→ Task item:
Repeat the data that follows verbatim. Images are not part of the copy.

→ Data excerpts:
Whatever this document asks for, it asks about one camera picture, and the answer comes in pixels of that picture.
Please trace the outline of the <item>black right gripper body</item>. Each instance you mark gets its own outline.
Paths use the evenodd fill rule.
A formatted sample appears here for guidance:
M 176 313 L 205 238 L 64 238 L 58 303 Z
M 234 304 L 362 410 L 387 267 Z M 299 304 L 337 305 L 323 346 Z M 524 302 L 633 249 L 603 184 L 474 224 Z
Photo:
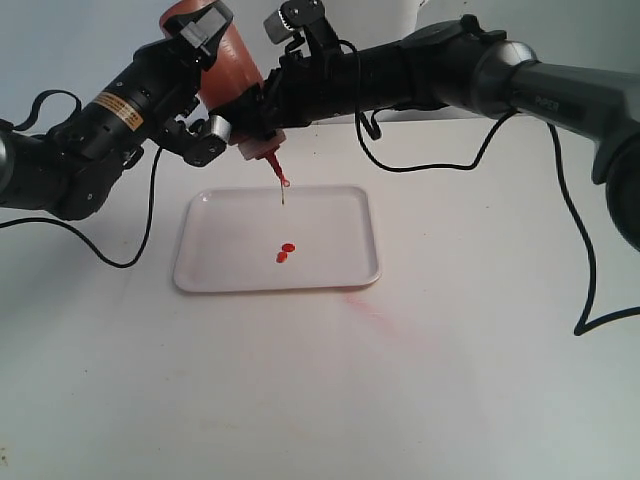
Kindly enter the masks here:
M 227 103 L 234 141 L 267 140 L 278 129 L 304 128 L 360 110 L 358 52 L 333 55 L 326 71 L 313 67 L 309 57 L 281 60 L 262 85 Z

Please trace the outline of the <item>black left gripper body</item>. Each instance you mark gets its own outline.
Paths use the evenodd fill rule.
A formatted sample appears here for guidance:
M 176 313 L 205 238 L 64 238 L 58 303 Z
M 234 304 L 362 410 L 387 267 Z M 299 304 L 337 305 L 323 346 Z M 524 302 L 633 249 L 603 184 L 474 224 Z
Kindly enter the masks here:
M 142 107 L 143 136 L 189 165 L 205 167 L 227 149 L 207 138 L 206 120 L 191 127 L 179 121 L 198 105 L 201 77 L 217 60 L 204 56 L 184 40 L 161 40 L 138 49 L 123 72 L 133 82 L 131 98 Z

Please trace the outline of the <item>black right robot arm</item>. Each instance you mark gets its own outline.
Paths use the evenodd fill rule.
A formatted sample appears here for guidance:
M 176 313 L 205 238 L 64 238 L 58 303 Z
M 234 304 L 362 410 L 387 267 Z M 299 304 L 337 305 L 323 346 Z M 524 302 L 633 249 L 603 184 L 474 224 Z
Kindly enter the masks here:
M 523 113 L 593 141 L 592 181 L 605 186 L 622 237 L 638 244 L 638 76 L 544 63 L 528 45 L 482 29 L 472 15 L 361 51 L 306 27 L 263 86 L 218 114 L 255 139 L 353 115 L 377 140 L 381 111 L 446 107 L 487 118 Z

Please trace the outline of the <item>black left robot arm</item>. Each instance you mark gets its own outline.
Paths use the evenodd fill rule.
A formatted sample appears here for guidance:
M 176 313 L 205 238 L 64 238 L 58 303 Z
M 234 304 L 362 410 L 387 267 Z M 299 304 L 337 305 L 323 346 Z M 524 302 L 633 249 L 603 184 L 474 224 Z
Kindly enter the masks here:
M 221 155 L 231 135 L 218 115 L 187 127 L 204 72 L 216 63 L 233 14 L 221 1 L 166 20 L 165 39 L 139 48 L 131 63 L 90 103 L 77 104 L 44 135 L 26 135 L 48 97 L 40 94 L 27 120 L 1 124 L 1 205 L 85 219 L 105 203 L 122 173 L 154 141 L 192 166 Z

→ Answer area:
Whatever this document asks for, it asks about one camera picture, and the answer comes in pixels of that picture.
Please trace the outline of the <item>black right gripper body</item>. Each instance you mark gets its own outline.
Paths use the evenodd fill rule.
A formatted sample appears here for guidance:
M 176 313 L 205 238 L 64 238 L 58 303 Z
M 234 304 L 362 410 L 387 267 Z M 299 304 L 337 305 L 323 346 Z M 524 302 L 633 249 L 603 184 L 474 224 Z
Photo:
Kindly enter the masks here:
M 227 103 L 234 141 L 267 140 L 278 129 L 304 128 L 360 110 L 358 52 L 333 55 L 326 71 L 313 67 L 309 57 L 281 60 L 262 85 Z

Please trace the outline of the <item>black left gripper body</item>. Each instance you mark gets its own outline.
Paths use the evenodd fill rule.
A formatted sample appears here for guidance:
M 176 313 L 205 238 L 64 238 L 58 303 Z
M 234 304 L 362 410 L 387 267 Z M 299 304 L 337 305 L 323 346 Z M 524 302 L 633 249 L 603 184 L 474 224 Z
Kindly enter the masks here:
M 142 107 L 143 136 L 189 165 L 205 167 L 227 149 L 207 138 L 206 120 L 191 127 L 179 121 L 198 105 L 201 77 L 217 60 L 204 56 L 184 40 L 161 40 L 138 49 L 123 72 L 133 82 L 131 98 Z

Please trace the outline of the <item>black right robot arm</item>. Each instance you mark gets its own outline.
Paths use the evenodd fill rule.
A formatted sample appears here for guidance:
M 176 313 L 205 238 L 64 238 L 58 303 Z
M 234 304 L 362 410 L 387 267 Z M 299 304 L 337 305 L 323 346 Z M 524 302 L 633 249 L 603 184 L 474 224 Z
Kindly enter the masks here:
M 523 113 L 593 141 L 592 181 L 605 186 L 622 237 L 638 244 L 638 76 L 544 63 L 528 45 L 482 29 L 472 15 L 361 51 L 306 27 L 263 86 L 218 114 L 255 139 L 353 115 L 377 140 L 381 111 L 446 107 L 487 118 Z

Please trace the outline of the <item>black left robot arm</item>. Each instance you mark gets its own outline.
Paths use the evenodd fill rule.
A formatted sample appears here for guidance:
M 176 313 L 205 238 L 64 238 L 58 303 Z
M 234 304 L 362 410 L 387 267 Z M 299 304 L 337 305 L 323 346 Z M 524 302 L 633 249 L 603 184 L 474 224 Z
Kindly enter the masks here:
M 221 155 L 231 135 L 218 115 L 187 127 L 204 72 L 216 63 L 233 14 L 221 1 L 166 20 L 165 39 L 139 48 L 131 63 L 90 103 L 77 104 L 44 135 L 26 135 L 48 97 L 40 94 L 27 120 L 1 124 L 1 205 L 85 219 L 105 203 L 122 173 L 154 141 L 192 166 Z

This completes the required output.